**ASSIGNMENT:** Lines holding the word "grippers" are the ones to copy from the data below.

**DATA BELOW:**

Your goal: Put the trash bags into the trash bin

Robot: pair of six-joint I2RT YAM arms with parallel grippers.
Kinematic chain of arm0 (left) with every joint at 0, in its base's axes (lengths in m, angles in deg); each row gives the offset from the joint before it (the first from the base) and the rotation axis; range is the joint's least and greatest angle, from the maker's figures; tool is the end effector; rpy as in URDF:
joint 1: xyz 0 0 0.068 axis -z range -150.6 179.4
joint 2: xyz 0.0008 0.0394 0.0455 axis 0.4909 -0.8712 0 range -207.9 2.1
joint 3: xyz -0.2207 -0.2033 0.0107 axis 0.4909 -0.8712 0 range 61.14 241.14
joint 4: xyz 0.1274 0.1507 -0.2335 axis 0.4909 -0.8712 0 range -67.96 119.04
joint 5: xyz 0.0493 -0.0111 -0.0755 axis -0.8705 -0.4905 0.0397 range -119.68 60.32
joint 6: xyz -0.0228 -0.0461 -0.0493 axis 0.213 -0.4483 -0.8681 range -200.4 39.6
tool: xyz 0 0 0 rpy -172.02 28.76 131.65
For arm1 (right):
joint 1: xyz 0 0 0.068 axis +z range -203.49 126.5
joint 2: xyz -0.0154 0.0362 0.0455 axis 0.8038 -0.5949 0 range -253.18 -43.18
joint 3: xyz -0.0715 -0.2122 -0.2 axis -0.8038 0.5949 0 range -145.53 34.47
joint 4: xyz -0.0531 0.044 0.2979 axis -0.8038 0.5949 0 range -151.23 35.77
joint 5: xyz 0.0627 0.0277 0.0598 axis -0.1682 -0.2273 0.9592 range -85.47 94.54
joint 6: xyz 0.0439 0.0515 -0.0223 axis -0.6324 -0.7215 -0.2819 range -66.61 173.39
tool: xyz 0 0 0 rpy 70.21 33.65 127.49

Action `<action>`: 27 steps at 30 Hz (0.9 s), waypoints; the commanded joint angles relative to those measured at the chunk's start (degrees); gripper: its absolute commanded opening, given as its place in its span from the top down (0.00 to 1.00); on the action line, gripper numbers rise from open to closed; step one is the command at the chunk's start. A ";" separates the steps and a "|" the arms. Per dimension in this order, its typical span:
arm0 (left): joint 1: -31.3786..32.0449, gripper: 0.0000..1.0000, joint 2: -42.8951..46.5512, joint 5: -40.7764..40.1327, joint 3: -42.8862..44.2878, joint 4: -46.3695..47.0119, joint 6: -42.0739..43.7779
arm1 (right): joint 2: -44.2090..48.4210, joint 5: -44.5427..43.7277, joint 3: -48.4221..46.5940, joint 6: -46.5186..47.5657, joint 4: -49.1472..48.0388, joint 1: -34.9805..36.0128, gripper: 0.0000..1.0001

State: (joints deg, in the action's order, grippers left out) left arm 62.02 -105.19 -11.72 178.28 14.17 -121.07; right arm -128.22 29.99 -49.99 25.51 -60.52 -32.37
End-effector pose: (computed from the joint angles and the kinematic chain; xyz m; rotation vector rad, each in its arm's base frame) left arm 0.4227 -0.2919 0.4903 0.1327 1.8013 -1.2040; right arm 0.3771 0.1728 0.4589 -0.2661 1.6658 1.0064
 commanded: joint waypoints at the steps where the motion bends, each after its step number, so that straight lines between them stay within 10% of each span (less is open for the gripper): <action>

**OUTPUT FOR THIS EXERCISE:**
Robot: pair of six-joint I2RT YAM arms with parallel grippers.
State: (joints deg, in the action's order, grippers left out) left arm 62.02 -105.19 -11.72 178.28 14.17 -121.07; right arm -128.22 29.99 -49.99 25.51 -60.52 -32.37

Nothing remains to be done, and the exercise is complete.